An article that discussed President Obama's public campaign to boost exports told readers that the federal government "has little control" over the value of the dollar. This is not true. The Treasury and Fed could set out to lower the value of the dollar if they opted to do so. This could mean selling dollars in international money markets and buying other countries' currencies. They could even opt to peg the value of the dollar against other countries currencies, as China has done with the dollar.
In the Clinton years, Robert Rubin had a policy of pushing up the value of the dollar. He put muscle behind this effort through the U.S. control of the IMF at the time of the East Asian financial crisis. The conditions that the IMF imposed were so onerous that developing countries decided that they needed to accumulate massive amounts of reserves in order to avoid being put in a similar situation. This meant accumulating large amounts of dollars. They did this by keeping down the value of their currencies against the dollar (i.e. raising the value of the dollar).

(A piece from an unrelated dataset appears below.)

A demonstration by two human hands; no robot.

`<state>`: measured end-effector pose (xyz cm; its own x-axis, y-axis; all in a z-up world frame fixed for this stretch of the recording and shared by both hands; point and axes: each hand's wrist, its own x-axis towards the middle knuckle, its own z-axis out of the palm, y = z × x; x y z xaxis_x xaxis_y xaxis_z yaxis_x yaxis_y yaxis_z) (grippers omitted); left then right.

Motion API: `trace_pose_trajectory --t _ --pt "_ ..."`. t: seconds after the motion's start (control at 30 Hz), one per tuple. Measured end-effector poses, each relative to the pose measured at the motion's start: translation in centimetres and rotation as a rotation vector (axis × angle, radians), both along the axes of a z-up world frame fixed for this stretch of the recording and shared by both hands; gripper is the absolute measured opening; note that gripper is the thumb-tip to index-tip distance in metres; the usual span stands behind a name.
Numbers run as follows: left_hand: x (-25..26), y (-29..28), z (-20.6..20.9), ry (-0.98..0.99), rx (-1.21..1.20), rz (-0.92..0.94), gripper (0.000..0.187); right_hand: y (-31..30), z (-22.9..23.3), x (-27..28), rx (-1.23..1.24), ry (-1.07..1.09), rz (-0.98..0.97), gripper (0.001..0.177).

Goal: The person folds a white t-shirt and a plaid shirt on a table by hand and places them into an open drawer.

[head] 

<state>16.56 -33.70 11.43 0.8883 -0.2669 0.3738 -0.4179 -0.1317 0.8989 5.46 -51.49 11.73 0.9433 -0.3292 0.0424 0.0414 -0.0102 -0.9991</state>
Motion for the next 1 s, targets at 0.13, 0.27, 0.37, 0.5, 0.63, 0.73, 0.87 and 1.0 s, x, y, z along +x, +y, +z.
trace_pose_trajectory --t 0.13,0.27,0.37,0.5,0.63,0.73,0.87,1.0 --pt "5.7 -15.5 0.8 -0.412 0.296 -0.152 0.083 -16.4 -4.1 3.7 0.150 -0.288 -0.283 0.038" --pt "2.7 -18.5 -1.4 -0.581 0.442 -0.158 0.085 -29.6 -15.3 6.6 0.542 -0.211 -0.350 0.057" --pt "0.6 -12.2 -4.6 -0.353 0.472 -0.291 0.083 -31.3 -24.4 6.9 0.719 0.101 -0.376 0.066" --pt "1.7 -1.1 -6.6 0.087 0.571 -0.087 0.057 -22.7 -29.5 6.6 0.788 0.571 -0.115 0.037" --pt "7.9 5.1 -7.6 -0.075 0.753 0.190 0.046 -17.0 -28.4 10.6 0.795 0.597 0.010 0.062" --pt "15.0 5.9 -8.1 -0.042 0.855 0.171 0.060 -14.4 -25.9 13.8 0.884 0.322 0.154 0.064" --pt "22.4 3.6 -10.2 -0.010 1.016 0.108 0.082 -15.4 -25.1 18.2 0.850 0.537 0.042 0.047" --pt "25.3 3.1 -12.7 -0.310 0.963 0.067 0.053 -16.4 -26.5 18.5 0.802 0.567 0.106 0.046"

It is very misleading to assert that the value of the dollar is outside of the government's control. President Obama, like his predecessors, has allowed the dollar to remain over-valued. An over-valued dollar effectively subsidizes imports and imposes a tariff on exports. There is nothing that President Obama's new competitiveness panel can realistically hope to do that would come close to offsetting the competitive disadvantage created by an over-valued dollar.